At the conclusion of the paper the President said:—In the very interesting paper to which we have just had the pleasure of listening, and for which in the name of this Society it is my duty to express to Professor Bradley our heartful thanks, Professor Bradley has shown in one concrete example, certainly the most prominent one of which we know at present, what treasure is still unexplored, what rich harvest may still be found in the deserted cities of Siam, to serve as documents for the history of progress and civilisation. He has shown us, I take it, also, the necessity which exists to collect these inscriptions and to incorporate them in the Corpus Inscriptionum Inscriptionum Siamensium. That this hope of scholars both Eastern and Western will soon be fulfilled we have, however, good reasons to believe. Already excavations are made in old cities, the inscriptions found are collected and preserved from the inclemency of the weather. We have in Siam no written records of ancient Kings, or rather, we should say, they have not yet been traced. What therefore remains are the inscriptions in which the Kings and people recorded their pious deeds, and in collecting them, it will become true what the poet said, perhaps in another sense:—
"Wenn Menschen schweigen, werden Steine reden."
Mr. R. W. Giblin in seconding the motion said:—"I have much pleasure in seconding the vote of thanks so happily proposed by our President.
Professor Bradley's account of the inscribed stone and his translation of the inscription will always rank very highly in the records of this Society. They will be published in the Journal almost immediately and so reach those who have not been able to attend this meeting. I think that I shall be expressing the wish of all the members of the Society present to-night in stating that Professor Bradley's able paper should be the first of such a series as will embrace all the inscriptions which have been found in Siam up to date, and those others, as they are brought to light, which our President has indicated yet remain to be discovered.
It may be said that those inscriptions which have already been copied have been deciphered and the translations published, and Dr. Frankfurter has referred to that Corpus Inscriptionum Siamensium (not yet in being) which should contain copies of the known inscriptions. But the point I wish to make is that it will be worth while to publish in the Journal of this Society even those translations which have been made, with illustrations or copies of the inscriptions themselves. Professor Bradley has shown in the case of the Sukotai stone that it has been possible to improve on former readings of it, and if that achievement is not to be accomplished in every case, the publication of inscriptions in the Journal, with their translations, will be of the greatest interest to those of us who have not the learning to decipher, while to those who can do so the means will be increased of indulging in the exercise of their science and skill.
I am able to state that a copy of a Lao inscription not, I believe, hitherto published, will presently be printed for the Journal of the Society, and Dr.

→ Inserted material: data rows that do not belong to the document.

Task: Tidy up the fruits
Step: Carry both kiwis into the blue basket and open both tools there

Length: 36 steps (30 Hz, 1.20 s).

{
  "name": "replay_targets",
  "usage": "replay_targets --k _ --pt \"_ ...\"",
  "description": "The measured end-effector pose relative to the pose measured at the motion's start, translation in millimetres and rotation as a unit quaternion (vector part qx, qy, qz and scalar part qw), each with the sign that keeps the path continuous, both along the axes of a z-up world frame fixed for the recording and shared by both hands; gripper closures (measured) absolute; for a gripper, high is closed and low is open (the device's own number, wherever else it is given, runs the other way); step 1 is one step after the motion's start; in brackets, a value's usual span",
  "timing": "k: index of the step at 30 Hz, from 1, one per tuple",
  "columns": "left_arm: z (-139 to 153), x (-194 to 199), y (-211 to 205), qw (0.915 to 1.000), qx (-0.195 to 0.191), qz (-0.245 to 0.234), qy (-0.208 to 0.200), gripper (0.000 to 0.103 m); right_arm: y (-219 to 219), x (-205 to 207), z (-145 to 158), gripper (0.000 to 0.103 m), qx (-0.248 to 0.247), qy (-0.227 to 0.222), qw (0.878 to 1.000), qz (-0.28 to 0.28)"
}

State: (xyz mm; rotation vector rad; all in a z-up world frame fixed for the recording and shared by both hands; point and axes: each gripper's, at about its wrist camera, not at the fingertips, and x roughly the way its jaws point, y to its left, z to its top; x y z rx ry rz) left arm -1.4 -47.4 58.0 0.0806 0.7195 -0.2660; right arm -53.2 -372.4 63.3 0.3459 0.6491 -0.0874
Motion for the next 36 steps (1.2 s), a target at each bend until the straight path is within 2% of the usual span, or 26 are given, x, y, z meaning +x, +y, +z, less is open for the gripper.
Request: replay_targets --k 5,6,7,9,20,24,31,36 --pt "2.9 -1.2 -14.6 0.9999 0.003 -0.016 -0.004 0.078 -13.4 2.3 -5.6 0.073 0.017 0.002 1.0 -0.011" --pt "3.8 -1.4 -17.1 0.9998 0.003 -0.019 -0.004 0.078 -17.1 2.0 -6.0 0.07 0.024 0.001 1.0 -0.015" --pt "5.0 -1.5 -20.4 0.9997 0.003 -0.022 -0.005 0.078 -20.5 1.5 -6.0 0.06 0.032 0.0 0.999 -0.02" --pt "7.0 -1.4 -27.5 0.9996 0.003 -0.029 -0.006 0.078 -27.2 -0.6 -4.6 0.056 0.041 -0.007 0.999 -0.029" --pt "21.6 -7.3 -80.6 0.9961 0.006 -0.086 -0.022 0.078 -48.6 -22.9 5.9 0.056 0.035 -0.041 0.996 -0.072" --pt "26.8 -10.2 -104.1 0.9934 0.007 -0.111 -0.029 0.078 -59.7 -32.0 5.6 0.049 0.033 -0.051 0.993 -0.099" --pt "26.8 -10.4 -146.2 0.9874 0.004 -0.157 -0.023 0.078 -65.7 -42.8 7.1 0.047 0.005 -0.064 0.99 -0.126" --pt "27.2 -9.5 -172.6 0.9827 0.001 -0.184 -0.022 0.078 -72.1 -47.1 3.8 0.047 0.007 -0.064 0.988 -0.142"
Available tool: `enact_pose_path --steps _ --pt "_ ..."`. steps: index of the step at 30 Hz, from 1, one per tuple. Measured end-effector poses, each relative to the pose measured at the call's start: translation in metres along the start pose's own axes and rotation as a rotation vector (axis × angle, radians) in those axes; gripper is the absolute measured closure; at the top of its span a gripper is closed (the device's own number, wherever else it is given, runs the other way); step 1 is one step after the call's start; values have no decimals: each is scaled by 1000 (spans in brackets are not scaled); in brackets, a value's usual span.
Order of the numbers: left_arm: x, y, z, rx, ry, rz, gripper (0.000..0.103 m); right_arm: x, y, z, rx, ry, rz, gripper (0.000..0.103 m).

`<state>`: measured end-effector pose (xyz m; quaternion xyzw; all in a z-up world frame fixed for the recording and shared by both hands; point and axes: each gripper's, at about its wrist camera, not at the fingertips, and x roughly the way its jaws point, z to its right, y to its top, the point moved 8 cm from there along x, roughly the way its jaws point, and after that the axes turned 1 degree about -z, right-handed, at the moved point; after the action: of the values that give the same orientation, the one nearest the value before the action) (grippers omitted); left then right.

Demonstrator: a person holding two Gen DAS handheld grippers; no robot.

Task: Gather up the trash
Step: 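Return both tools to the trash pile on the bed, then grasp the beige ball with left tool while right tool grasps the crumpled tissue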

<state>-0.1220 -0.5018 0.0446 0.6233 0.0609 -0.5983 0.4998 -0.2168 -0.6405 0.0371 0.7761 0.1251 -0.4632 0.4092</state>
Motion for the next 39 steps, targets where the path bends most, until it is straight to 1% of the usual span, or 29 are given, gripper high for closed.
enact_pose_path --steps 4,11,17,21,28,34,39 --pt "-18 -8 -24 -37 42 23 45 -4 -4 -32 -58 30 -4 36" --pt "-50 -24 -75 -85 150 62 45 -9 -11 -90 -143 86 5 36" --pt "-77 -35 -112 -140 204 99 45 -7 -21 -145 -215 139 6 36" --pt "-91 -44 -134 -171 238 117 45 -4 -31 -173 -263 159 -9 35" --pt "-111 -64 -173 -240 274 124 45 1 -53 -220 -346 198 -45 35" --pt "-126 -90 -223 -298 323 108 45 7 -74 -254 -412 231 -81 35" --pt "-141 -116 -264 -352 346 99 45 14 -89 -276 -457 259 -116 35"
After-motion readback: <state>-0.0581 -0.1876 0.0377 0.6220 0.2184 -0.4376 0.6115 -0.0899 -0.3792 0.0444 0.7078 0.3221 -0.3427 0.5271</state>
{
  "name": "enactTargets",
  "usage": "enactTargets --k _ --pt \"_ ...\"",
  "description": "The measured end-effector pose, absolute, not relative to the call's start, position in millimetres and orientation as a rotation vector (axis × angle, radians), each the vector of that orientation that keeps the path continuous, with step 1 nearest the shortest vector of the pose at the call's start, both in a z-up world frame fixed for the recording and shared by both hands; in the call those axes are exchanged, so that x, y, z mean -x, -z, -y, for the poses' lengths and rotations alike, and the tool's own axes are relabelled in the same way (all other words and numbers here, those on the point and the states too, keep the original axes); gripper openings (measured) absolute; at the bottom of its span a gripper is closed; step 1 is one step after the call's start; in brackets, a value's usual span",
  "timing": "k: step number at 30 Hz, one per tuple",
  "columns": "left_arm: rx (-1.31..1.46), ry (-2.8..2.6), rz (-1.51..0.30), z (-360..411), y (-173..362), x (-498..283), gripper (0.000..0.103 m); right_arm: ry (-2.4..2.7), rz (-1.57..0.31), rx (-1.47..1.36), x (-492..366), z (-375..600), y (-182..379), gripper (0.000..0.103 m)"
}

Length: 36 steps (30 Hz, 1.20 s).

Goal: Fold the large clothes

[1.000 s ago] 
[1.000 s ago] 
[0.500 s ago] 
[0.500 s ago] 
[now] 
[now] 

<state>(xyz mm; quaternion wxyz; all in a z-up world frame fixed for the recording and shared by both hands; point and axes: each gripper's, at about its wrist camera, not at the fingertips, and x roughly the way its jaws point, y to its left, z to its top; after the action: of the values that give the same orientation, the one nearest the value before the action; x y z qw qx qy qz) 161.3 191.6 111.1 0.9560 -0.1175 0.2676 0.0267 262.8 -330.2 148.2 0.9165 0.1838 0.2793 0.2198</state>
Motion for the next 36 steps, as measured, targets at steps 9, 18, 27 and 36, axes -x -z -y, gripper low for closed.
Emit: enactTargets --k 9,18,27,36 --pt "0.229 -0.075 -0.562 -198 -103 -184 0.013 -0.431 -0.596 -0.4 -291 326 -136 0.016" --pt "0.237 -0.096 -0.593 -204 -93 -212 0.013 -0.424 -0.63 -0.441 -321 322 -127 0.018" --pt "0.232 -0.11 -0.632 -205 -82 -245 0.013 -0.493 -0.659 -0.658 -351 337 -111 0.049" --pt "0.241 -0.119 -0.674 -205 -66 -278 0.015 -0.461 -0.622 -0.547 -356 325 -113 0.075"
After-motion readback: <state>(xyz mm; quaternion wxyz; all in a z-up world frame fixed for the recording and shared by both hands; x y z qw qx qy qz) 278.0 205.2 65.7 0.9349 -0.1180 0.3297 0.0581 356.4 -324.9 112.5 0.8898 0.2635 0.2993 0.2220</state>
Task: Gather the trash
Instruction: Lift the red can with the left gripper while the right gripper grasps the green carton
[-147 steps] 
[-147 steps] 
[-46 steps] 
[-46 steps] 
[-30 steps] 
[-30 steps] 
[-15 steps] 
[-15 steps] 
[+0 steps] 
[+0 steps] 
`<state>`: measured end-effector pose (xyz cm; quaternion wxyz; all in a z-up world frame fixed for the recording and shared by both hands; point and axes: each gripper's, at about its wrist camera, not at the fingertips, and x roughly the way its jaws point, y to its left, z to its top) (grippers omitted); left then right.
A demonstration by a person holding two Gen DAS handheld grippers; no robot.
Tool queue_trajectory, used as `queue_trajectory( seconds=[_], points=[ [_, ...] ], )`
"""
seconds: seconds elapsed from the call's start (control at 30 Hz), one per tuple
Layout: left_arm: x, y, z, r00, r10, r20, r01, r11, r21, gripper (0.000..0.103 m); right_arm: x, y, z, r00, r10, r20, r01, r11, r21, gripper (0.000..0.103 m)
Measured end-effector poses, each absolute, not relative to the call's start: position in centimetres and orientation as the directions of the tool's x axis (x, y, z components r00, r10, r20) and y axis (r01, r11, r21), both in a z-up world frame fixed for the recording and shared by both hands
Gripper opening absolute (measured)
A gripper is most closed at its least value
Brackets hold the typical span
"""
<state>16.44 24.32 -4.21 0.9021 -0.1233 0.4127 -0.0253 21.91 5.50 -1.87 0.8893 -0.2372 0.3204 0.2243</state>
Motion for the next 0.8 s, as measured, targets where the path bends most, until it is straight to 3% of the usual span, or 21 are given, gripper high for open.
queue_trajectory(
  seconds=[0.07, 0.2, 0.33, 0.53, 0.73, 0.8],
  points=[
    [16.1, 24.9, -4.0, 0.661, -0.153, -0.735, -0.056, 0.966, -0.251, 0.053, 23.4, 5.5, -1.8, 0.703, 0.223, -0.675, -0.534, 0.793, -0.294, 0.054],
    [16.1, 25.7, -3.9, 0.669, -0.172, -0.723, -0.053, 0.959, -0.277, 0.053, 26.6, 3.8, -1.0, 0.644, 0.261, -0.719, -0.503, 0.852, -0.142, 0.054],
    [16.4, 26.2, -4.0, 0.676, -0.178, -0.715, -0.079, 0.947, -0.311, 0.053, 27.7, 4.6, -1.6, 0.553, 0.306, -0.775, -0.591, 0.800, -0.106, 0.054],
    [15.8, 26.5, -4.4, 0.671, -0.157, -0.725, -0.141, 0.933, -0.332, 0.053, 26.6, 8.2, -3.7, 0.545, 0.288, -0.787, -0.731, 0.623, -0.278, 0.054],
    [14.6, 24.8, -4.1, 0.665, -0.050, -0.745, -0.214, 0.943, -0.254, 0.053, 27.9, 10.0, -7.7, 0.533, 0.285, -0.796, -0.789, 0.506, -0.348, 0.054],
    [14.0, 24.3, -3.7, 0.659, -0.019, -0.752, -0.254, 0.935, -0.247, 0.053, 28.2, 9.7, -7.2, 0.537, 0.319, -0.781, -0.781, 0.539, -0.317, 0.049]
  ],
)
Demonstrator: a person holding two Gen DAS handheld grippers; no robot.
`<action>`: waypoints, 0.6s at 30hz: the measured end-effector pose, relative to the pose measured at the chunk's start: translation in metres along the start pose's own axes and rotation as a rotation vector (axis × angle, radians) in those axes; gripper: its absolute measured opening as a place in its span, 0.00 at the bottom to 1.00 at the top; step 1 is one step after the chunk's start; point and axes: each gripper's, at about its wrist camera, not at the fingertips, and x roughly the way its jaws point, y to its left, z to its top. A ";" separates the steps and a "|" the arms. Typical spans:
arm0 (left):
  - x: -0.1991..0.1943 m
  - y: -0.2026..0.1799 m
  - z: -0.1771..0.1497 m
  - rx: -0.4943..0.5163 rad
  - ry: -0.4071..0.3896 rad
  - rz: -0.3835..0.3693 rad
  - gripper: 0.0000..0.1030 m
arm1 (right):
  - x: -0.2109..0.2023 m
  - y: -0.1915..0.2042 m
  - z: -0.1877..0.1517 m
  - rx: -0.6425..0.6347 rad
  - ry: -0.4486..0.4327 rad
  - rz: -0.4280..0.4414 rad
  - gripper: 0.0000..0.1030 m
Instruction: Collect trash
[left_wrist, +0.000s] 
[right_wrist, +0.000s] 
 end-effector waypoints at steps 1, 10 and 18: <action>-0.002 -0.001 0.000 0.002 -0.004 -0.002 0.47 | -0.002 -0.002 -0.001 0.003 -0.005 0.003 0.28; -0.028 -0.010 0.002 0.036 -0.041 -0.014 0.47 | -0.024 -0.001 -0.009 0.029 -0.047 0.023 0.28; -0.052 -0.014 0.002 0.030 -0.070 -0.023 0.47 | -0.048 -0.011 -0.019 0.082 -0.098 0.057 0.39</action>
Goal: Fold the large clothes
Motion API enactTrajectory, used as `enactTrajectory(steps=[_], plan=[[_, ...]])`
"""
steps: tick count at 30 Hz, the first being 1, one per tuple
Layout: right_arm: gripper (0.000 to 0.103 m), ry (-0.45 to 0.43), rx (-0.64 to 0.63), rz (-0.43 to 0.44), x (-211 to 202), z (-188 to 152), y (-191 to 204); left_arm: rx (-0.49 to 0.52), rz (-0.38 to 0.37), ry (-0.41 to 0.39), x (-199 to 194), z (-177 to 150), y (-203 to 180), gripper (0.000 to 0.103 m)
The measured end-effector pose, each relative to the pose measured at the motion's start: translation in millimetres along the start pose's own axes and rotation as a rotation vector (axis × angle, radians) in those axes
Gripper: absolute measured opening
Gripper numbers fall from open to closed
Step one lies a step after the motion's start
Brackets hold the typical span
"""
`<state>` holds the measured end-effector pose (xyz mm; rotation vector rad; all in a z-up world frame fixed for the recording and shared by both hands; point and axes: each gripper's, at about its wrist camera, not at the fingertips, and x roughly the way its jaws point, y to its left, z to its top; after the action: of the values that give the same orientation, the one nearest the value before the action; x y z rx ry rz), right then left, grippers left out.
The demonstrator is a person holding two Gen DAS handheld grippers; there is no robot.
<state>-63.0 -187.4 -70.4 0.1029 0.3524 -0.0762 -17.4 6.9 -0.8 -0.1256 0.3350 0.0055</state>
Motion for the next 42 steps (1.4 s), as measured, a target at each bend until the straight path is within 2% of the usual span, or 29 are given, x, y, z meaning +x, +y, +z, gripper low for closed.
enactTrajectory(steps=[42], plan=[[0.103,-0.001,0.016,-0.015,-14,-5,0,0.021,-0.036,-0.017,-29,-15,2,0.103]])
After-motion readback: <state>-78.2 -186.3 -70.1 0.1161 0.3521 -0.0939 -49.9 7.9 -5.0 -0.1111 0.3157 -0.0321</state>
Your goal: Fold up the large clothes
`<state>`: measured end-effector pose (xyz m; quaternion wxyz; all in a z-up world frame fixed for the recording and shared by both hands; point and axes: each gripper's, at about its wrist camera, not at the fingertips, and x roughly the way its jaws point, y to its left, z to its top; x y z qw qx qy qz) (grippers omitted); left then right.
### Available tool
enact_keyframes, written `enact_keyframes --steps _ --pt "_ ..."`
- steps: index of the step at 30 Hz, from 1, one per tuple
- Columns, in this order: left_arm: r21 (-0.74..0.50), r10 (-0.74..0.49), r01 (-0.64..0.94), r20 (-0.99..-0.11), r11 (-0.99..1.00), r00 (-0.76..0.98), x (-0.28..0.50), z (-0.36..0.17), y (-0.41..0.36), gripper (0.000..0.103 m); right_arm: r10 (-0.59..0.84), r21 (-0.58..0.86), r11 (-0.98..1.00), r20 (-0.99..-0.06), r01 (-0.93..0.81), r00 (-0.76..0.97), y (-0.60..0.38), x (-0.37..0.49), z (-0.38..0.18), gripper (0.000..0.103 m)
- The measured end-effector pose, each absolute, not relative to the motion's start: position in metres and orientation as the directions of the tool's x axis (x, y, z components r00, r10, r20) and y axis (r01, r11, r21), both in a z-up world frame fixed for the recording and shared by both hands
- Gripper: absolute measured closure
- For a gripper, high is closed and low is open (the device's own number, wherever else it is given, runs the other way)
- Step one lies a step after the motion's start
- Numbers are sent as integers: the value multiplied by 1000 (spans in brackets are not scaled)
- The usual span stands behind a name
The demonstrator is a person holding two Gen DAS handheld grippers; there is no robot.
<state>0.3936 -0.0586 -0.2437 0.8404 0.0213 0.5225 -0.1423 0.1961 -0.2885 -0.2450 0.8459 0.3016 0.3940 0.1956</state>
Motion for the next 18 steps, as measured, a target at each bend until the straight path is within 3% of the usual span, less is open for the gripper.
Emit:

Hansen, who is present here to-night, has been good enough to promise that his translation of it, first done into Siamese, will be done into English by him, so that it may be printed and appear with the illustrations."
Dr. Hansen remarked that there were a great number of inscriptions in the North, which he believed had never been published or translated.
The vote of thanks was cordially passed, and those present afterwards inspected the rubbings of the Sukhothai inscription which were on view, and the meeting terminated.